**Instructions for the task**: Your response must be the entire set of entries, reproduced word for word.

**The records**:

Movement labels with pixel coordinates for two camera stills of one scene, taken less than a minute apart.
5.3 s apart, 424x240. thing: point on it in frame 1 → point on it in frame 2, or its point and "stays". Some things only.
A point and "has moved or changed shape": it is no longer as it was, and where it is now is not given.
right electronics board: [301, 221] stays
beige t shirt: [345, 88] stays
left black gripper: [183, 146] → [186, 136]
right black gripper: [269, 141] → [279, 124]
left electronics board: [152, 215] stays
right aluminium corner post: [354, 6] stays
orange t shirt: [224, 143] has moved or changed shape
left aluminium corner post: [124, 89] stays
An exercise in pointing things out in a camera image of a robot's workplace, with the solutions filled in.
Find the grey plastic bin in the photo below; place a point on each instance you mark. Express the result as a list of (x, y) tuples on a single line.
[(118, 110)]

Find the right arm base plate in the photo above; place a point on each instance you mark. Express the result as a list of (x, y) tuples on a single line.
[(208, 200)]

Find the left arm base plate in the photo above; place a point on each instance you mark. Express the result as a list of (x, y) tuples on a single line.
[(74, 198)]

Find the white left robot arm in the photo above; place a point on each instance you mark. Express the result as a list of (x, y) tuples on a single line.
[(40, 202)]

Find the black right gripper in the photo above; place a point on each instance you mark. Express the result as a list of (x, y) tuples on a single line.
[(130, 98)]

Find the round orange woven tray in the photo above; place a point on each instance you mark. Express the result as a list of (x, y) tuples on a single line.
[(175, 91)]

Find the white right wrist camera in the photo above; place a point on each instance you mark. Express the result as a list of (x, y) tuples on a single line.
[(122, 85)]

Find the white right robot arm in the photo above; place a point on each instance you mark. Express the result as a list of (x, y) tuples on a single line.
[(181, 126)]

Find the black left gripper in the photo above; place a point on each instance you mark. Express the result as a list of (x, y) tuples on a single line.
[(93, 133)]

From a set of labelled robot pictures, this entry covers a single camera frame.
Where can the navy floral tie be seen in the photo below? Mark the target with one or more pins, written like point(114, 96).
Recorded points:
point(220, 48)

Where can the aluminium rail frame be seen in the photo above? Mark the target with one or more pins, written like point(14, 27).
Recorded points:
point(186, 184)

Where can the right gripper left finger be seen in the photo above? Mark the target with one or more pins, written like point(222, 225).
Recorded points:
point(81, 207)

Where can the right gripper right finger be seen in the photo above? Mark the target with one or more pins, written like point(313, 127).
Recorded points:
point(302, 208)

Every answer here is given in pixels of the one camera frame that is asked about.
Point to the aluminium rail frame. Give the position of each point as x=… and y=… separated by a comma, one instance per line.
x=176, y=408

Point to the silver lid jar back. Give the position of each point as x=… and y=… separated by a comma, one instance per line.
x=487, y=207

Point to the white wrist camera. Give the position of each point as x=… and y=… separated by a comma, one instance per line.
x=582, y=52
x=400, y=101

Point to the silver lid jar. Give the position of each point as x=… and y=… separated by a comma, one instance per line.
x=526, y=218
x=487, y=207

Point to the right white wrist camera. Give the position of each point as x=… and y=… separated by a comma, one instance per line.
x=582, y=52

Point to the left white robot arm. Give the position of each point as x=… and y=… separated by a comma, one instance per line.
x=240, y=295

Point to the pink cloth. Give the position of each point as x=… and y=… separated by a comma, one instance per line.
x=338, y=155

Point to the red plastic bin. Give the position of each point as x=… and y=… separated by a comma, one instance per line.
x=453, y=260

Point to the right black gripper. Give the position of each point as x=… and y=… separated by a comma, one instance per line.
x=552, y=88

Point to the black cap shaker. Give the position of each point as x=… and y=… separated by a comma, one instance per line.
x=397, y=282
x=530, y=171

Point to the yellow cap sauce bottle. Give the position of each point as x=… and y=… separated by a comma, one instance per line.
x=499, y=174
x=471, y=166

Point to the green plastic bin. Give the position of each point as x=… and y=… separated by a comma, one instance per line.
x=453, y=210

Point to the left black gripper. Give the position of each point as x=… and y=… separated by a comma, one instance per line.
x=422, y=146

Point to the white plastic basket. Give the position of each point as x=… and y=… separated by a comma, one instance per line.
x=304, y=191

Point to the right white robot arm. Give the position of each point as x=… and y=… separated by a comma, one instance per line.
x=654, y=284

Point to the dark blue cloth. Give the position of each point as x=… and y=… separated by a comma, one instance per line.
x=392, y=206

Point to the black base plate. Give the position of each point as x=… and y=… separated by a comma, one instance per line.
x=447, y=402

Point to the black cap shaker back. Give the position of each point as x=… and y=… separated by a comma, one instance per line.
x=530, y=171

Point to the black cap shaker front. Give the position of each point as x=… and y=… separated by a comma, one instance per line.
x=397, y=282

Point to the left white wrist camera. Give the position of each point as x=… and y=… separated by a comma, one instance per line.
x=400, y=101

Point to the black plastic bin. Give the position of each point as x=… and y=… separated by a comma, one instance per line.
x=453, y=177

**Solved exercise**:
Movement labels with pixel coordinates for two camera stills of one scene, taken less than a minute apart.
5.3 s apart, 424x240. thing: point on it in frame 1 → point on it in frame 2, or its point and "stays". Some things only.
A point and "has moved or changed shape": it is no longer as it was, and where it is now is not given.
right electronics board: [301, 221] stays
beige t shirt: [345, 88] stays
left black gripper: [183, 146] → [186, 136]
right black gripper: [269, 141] → [279, 124]
left electronics board: [152, 215] stays
right aluminium corner post: [354, 6] stays
orange t shirt: [224, 143] has moved or changed shape
left aluminium corner post: [124, 89] stays
An exercise in pointing things out in a camera image of a robot's workplace, with the solutions filled in.
Find the grey plastic bin in the photo below; place a point on each instance you mark. Express the result as a list of (x, y) tuples on a single line.
[(118, 110)]

Find the right arm base plate in the photo above; place a point on each instance you mark. Express the result as a list of (x, y) tuples on a single line.
[(208, 200)]

Find the left arm base plate in the photo above; place a point on each instance you mark. Express the result as a list of (x, y) tuples on a single line.
[(74, 198)]

Find the white left robot arm in the photo above; place a point on each instance you mark. Express the result as a list of (x, y) tuples on a single line.
[(40, 202)]

Find the black right gripper in the photo above; place a point on each instance you mark. Express the result as a list of (x, y) tuples on a single line.
[(130, 98)]

Find the round orange woven tray in the photo above; place a point on each instance you mark. Express the result as a list of (x, y) tuples on a single line.
[(175, 91)]

Find the white right wrist camera in the photo above; place a point on each instance you mark. Express the result as a list of (x, y) tuples on a single line.
[(122, 85)]

Find the white right robot arm in the photo above; place a point on each instance you mark. Express the result as a list of (x, y) tuples on a single line.
[(181, 126)]

Find the black left gripper in the photo above; place a point on each instance you mark. Express the result as a list of (x, y) tuples on a single line.
[(93, 133)]

From a set of labelled robot pictures, this entry covers a single camera frame.
Where can the navy floral tie be seen in the photo below? Mark the target with one or more pins, written like point(114, 96).
Recorded points:
point(220, 48)

Where can the aluminium rail frame be seen in the photo above? Mark the target with one or more pins, written like point(14, 27).
Recorded points:
point(186, 184)

Where can the right gripper left finger be seen in the photo above? Mark the target with one or more pins, written like point(222, 225).
Recorded points:
point(81, 207)

Where can the right gripper right finger be seen in the photo above? Mark the target with one or more pins, written like point(313, 127).
Recorded points:
point(302, 208)

Every answer here is given in pixels of the one camera frame that is asked about.
Point to the aluminium rail frame. Give the position of each point as x=… and y=… separated by a comma, one instance per line.
x=176, y=408

Point to the silver lid jar back. Give the position of each point as x=… and y=… separated by a comma, one instance per line.
x=487, y=207

Point to the white wrist camera. Give the position of each point as x=… and y=… separated by a comma, one instance per line.
x=582, y=52
x=400, y=101

Point to the silver lid jar. Give the position of each point as x=… and y=… separated by a comma, one instance per line.
x=526, y=218
x=487, y=207

Point to the right white wrist camera. Give the position of each point as x=… and y=… separated by a comma, one instance per line.
x=582, y=52

Point to the left white robot arm. Give the position of each point as x=… and y=… separated by a comma, one instance per line.
x=240, y=295

Point to the pink cloth. Give the position of each point as x=… and y=… separated by a comma, one instance per line.
x=338, y=155

Point to the red plastic bin. Give the position of each point as x=… and y=… separated by a comma, one instance per line.
x=453, y=260

Point to the right black gripper. Give the position of each point as x=… and y=… separated by a comma, one instance per line.
x=552, y=88

Point to the black cap shaker. Give the position of each point as x=… and y=… separated by a comma, one instance per line.
x=397, y=282
x=530, y=171

Point to the yellow cap sauce bottle. Give the position of each point as x=… and y=… separated by a comma, one instance per line.
x=499, y=174
x=471, y=166

Point to the green plastic bin. Give the position of each point as x=… and y=… separated by a comma, one instance per line.
x=453, y=210

Point to the left black gripper. Give the position of each point as x=… and y=… separated by a comma, one instance per line.
x=422, y=146

Point to the white plastic basket. Give the position of each point as x=… and y=… separated by a comma, one instance per line.
x=304, y=191

Point to the right white robot arm. Give the position of each point as x=… and y=… separated by a comma, one instance per line.
x=654, y=284

Point to the dark blue cloth. Give the position of each point as x=… and y=… separated by a comma, one instance per line.
x=392, y=206

Point to the black base plate. Give the position of each point as x=… and y=… separated by a comma, one instance per line.
x=447, y=402

Point to the black cap shaker back. Give the position of each point as x=… and y=… separated by a comma, one instance per line.
x=530, y=171

Point to the black cap shaker front. Give the position of each point as x=… and y=… separated by a comma, one instance per line.
x=397, y=282

Point to the left white wrist camera. Give the position of each point as x=… and y=… separated by a comma, one instance per line.
x=400, y=101

Point to the black plastic bin. Give the position of each point as x=… and y=… separated by a comma, one instance per line.
x=453, y=177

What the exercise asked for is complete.